Israel likely planted StingRays found near the White House and other key locations in Washington to spy on President Trump and his advisers, the U.S. government reportedly determined, though the Trump administration took no apparent action to chastise its ally.

“It was pretty clear that the Israelis were responsible,” a Politico report cited a former senior intelligence official as saying.

But Israeli Embassy spokesman Elad Strohmayer dismissed the allegations as “absolute nonsense,” the report noted. “Israel doesn’t conduct espionage operations in the United States, period,” he said.

Discovery of the devices in 2017 renewed concerns over Trump’s use of an unsecured personal smart phone.

In a 2018 letter to Sen.

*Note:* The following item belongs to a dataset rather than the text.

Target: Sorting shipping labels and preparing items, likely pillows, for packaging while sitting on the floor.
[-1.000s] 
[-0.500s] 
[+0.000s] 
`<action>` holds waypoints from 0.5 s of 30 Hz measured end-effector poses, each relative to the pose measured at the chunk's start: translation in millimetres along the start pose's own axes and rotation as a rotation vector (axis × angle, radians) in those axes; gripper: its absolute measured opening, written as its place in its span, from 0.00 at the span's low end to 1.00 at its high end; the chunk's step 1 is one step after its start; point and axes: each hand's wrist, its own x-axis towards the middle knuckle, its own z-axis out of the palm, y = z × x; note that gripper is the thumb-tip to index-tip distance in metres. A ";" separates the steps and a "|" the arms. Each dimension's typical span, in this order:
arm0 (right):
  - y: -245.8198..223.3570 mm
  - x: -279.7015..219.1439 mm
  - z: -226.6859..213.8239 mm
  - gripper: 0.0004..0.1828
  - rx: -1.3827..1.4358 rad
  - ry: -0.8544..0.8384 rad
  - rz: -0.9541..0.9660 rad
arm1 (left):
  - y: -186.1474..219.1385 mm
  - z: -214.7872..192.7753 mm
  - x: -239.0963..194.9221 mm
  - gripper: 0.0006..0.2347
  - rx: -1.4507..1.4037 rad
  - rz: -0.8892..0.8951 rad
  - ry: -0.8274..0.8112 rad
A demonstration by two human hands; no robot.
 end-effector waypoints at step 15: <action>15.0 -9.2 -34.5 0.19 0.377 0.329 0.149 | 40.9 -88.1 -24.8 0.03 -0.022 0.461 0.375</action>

Ron Wyden, D-Ore., Department of Homeland Security's Cybersecurity and Infrastructure Security Agency (CISA) Director Christopher Krebs detailed the discovery of  “anomalous activity that appeared consistent with IMSI [International Mobile Subscriber Identity] catcher technology within the NCR [National Capitol Region], including locations in proximity to potentially sensitive facilities like the White House” during a limited pilot program conducted by the National Protection and Program Directorate (NPPD).  At the time, Krebs, who was serving as the senior director performing the duties of the undersecretary of the NPPD, said the directorate had “neither validated nor attributed such activity to specific entities, devices or purposes” because it lacked the enforcement and counterintelligence authority to do so, but had shared the findings with other relevant federal agencies.

Krebs told Wyden that DHS had received reports about the unauthorized use of StingRays and that “nefarious actors may have exploited” vulnerabilities in SS7 “to target the communications of American citizens.”